● Task details
The entire listing below is to be reproduced exactly.

● Data section
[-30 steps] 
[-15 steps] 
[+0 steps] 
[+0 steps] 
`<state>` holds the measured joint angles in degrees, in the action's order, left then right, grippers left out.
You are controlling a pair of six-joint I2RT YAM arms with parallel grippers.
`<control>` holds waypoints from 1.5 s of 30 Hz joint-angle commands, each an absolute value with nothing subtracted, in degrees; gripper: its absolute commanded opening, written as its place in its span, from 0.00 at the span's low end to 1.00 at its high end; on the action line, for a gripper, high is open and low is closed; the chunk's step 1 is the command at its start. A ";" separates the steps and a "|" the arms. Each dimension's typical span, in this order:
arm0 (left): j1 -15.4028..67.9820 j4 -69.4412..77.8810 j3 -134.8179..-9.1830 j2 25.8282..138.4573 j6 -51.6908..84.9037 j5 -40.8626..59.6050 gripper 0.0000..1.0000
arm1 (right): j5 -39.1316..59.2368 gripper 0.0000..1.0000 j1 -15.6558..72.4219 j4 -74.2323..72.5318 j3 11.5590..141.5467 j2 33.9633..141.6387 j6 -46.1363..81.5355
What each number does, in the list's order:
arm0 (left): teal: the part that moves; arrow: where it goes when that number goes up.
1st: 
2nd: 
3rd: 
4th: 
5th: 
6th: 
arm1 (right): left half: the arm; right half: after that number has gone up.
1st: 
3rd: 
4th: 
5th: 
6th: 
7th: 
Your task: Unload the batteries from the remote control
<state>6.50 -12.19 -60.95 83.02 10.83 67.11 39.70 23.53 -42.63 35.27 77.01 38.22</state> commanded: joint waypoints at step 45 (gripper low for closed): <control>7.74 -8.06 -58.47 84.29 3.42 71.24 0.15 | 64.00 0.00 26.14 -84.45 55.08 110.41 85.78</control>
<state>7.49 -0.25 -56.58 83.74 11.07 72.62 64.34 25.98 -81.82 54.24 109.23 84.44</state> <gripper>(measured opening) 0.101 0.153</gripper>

● Your response
[-30 steps] 
[-15 steps] 
[+0 steps] 
[+0 steps] 
`<state>` holds the measured joint angles in degrees, in the action's order, left then right, grippers left out.
You are controlling a pair of six-joint I2RT YAM arms with parallel grippers.
`<control>` holds waypoints from 1.5 s of 30 Hz joint-angle commands, each an absolute value with nothing subtracted, in degrees; gripper: its absolute commanded opening, written as its place in its span, from 0.00 at the span's low end to 1.00 at its high end; on the action line, for a gripper, high is open and low is closed; the chunk's step 1 is the command at its start. A ";" separates the steps and a "|" the arms. Each dimension's typical span, in this order:
arm0 (left): j1 -15.4028..67.9820 j4 -69.4412..77.8810 j3 -134.8179..-9.1830 j2 25.8282..138.4573 j6 -51.6908..84.9037 j5 -40.8626..59.6050 gripper 0.0000..1.0000
arm1 (right): j5 -39.1316..59.2368 gripper 0.0000..1.0000 j1 -15.6558..72.4219 j4 -74.2323..72.5318 j3 11.5590..141.5467 j2 33.9633..141.6387 j6 -46.1363..81.5355
What each number does, in the list's order:
arm0 (left): teal: the part that moves; arrow: where it goes when that number goes up.
1st: 
2nd: 
3rd: 
4th: 
5th: 
6th: 
arm1 (right): left half: the arm; right half: after that number has gone up.
1st: 
3rd: 
4th: 
5th: 
6th: 
7th: 
Your task: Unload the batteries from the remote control
<state>6.50 -12.19 -60.95 83.02 10.83 67.11 39.70 23.53 -42.63 35.27 77.01 38.22</state> commanded: joint waypoints at step 45 (gripper low for closed): <control>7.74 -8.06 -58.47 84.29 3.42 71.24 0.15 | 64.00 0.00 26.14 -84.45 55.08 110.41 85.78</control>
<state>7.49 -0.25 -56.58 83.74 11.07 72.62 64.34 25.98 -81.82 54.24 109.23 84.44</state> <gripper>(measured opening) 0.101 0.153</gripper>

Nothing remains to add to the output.